A commercial property can have the right location, the right price and the right building, but still create problems if access is unclear. Buyers may assume they can use the driveway, parking lot, delivery lane or side entrance exactly as shown during a site visit. The documents may tell a different story.
For Peoria business owners and developers, access rights can affect daily operations, customer traffic, deliveries and future development. Those rights should be part of due diligence before closing, not a surprise after the deal is done.
Legal access can differ from physical access
A property may have a road, driveway or shared entrance that people use every day. That does not always mean the buyer has a clear legal right to keep using it.
Access may depend on recorded easements, shared access agreements, title exceptions, subdivision documents or prior owner arrangements. A neighboring parcel may have the right to cross part of the property. Buyers may also need to cross someone else’s land to enter the property from a public road.
In a real estate and development transaction, those details can affect value and usability. A restaurant, medical office, warehouse or retail center may lose much of its appeal if customers, tenants or delivery trucks cannot enter safely and legally.
Driveways and parking can create limits
Access is not only about getting onto the property. Local rules can affect where driveways sit, how vehicles enter and whether the property has enough approved parking for the intended use.
Peoria’s city code addresses driveway construction standards, including limits on access from certain designated parkways except at approved access points. That type of rule can matter when a buyer plans to redevelop a site, add a drive-through, change tenant uses or increase traffic.
A property may also have shared parking agreements, reciprocal access terms or restrictions in recorded documents. Those issues can affect expansion plans and tenant negotiations.

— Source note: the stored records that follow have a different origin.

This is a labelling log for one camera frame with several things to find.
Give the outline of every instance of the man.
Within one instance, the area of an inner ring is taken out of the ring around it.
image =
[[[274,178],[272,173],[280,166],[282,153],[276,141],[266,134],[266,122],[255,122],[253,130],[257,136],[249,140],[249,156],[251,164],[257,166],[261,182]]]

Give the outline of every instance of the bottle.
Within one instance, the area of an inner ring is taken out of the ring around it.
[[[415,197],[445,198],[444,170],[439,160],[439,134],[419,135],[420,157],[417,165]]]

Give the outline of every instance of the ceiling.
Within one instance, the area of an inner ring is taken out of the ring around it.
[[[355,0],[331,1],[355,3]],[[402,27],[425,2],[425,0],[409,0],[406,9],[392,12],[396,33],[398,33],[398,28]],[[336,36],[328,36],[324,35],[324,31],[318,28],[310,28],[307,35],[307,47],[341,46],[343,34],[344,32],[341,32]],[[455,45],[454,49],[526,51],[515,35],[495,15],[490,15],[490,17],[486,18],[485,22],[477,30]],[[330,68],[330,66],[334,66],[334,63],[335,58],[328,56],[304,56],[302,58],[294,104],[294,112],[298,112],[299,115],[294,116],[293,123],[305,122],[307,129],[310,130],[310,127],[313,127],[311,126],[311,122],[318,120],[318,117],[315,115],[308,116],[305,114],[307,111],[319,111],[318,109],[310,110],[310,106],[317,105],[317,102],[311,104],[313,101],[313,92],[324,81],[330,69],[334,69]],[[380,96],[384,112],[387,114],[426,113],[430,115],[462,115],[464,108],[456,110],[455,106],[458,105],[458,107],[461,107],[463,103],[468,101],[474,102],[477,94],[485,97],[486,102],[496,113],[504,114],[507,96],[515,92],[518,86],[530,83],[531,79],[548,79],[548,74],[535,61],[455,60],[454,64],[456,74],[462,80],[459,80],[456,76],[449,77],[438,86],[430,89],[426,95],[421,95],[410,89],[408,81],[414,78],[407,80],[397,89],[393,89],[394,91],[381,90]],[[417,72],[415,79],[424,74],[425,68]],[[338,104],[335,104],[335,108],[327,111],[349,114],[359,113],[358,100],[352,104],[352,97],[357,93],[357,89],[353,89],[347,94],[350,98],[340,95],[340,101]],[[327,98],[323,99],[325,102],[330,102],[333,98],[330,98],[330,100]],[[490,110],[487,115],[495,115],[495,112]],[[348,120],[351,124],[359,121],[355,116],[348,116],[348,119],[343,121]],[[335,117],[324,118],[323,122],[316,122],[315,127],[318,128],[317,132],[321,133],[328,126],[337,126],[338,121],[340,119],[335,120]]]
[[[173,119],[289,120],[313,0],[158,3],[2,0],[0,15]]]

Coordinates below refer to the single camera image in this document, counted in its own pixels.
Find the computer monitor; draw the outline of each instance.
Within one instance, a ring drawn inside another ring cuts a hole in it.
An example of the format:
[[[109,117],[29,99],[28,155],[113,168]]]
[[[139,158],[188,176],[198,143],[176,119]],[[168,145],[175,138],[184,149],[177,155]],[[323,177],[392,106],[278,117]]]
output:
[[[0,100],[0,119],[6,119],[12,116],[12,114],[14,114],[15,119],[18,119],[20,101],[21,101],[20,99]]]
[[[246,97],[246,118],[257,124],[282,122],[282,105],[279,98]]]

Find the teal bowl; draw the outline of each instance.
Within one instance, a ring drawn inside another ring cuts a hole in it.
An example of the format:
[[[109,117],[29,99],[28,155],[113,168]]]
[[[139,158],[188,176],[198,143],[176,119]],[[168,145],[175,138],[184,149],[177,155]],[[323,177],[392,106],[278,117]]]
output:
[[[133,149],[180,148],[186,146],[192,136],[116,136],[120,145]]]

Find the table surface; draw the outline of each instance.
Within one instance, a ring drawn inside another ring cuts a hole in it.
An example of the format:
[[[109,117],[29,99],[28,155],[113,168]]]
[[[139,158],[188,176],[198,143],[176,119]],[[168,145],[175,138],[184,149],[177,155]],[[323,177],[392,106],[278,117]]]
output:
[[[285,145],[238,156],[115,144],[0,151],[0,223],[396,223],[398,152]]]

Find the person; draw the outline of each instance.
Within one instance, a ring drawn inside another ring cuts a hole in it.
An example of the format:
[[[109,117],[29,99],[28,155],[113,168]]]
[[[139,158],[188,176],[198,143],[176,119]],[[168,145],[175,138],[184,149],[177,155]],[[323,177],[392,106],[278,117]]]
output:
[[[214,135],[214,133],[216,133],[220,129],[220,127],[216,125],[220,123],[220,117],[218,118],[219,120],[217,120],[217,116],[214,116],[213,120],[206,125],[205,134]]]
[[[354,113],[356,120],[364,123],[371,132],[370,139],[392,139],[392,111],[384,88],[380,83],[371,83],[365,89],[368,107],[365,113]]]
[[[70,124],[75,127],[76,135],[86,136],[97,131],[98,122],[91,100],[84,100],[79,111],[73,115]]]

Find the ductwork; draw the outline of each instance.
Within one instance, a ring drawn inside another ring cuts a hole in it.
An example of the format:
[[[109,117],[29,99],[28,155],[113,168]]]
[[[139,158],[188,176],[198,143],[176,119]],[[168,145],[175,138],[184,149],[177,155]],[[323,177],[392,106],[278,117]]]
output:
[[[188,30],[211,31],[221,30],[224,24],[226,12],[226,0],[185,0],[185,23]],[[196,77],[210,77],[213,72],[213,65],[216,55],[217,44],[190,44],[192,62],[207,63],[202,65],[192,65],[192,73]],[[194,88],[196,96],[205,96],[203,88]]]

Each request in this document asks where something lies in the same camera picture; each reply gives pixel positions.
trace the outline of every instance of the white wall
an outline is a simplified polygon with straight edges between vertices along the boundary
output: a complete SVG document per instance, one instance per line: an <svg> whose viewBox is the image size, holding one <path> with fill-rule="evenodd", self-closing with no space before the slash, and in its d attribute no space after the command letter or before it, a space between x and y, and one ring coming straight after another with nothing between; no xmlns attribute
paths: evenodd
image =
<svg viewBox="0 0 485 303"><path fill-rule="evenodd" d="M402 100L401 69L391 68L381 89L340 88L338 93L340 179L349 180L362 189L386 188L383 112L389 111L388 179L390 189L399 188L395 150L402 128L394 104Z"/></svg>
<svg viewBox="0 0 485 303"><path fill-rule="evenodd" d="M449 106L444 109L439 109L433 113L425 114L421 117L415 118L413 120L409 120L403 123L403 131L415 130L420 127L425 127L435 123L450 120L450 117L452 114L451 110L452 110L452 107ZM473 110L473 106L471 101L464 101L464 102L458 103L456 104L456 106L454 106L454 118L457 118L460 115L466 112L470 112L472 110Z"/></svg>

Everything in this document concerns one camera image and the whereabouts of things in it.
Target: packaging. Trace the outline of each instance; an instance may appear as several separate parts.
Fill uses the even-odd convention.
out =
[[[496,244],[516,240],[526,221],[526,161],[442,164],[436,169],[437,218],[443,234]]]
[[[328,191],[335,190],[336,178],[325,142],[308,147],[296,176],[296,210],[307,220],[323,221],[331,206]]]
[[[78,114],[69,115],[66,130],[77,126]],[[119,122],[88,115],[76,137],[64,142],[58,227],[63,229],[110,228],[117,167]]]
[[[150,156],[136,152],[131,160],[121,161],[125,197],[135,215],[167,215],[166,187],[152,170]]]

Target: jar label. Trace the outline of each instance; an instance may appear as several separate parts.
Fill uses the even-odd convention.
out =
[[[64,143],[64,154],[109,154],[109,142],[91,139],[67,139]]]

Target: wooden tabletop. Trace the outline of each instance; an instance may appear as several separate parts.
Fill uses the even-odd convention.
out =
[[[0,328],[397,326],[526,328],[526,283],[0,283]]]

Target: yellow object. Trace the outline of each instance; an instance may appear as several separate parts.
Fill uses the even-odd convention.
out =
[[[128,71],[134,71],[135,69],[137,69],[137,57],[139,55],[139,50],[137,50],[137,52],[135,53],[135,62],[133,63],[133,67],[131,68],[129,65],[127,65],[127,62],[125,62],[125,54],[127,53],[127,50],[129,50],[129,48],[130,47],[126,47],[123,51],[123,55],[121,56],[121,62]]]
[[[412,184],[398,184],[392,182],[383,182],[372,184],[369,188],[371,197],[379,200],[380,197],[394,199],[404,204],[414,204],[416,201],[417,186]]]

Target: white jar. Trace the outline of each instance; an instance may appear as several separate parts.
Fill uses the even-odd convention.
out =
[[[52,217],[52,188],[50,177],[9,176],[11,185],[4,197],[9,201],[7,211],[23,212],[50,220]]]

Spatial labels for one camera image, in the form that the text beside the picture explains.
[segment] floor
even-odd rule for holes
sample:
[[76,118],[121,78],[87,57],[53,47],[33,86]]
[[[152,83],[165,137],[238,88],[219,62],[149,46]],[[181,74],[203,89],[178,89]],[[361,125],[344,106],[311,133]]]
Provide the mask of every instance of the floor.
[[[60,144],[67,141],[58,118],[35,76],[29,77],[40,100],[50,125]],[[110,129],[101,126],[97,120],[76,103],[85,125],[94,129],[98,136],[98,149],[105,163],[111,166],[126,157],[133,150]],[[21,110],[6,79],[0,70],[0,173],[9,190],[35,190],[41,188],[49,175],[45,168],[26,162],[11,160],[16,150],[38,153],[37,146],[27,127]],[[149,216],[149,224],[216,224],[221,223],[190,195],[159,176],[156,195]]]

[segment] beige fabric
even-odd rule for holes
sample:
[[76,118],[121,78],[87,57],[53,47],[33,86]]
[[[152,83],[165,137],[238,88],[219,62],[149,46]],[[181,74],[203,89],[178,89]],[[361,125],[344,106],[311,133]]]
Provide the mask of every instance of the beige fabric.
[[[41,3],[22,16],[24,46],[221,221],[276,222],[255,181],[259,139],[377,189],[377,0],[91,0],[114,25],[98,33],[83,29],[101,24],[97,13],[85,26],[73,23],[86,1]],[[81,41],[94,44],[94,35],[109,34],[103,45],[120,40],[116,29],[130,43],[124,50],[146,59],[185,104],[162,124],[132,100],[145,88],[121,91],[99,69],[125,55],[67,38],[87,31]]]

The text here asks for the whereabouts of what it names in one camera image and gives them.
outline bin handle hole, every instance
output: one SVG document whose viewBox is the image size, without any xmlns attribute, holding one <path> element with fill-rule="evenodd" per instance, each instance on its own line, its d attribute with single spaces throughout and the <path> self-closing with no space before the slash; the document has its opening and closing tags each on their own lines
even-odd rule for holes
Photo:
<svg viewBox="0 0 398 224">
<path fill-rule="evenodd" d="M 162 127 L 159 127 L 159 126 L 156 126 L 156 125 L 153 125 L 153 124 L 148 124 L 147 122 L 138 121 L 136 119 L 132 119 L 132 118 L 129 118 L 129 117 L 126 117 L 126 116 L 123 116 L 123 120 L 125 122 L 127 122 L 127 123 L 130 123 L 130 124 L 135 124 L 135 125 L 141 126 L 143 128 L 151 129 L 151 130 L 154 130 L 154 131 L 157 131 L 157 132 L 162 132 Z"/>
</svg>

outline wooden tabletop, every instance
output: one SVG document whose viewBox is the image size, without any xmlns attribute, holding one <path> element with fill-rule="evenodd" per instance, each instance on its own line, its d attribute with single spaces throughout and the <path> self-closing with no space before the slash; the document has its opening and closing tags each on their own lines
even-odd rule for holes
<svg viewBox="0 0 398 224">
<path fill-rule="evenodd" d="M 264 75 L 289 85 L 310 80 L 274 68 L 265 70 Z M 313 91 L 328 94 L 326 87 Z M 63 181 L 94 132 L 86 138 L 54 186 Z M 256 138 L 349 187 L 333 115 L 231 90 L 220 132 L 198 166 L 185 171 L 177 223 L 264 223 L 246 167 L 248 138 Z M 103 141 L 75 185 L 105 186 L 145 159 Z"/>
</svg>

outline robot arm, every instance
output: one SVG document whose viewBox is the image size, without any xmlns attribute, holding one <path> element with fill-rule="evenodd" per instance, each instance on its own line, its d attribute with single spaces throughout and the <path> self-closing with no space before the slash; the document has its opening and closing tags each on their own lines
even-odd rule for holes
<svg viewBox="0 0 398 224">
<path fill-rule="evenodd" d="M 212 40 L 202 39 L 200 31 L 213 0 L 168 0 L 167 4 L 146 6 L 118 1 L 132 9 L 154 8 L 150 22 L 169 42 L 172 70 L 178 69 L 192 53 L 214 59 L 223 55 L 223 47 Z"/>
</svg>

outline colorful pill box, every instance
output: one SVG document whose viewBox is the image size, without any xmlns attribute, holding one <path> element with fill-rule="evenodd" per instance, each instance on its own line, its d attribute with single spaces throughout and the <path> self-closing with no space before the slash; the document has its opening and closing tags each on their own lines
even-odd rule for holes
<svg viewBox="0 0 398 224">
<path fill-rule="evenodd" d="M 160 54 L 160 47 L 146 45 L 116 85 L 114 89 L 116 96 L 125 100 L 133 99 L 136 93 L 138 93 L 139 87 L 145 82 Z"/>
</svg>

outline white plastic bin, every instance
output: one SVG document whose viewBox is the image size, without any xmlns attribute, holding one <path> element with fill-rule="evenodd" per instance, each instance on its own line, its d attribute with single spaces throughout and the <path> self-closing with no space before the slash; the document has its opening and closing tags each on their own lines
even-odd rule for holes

Title review should match the site
A title report may list easements or access rights, but the words on paper should be compared with the property itself. Buyers should review surveys, site plans, plats, title exceptions and recorded agreements.
Important questions include:
- Who can use each driveway or entrance?
- Who maintains shared access areas?
- Can trucks or customers use the route legally?
- Do any easements block future construction?
- Does the planned use require new approvals?
These questions can reveal whether the property fits the buyer’s business plan.
Check access before signing final documents
Access problems can be expensive because they affect how the property functions every day. Before closing, buyers should confirm both physical and legal access, review any shared-use obligations and identify whether future development needs city approval. A clear access review can help prevent a promising commercial deal from becoming a property that cannot support the business it was meant to serve.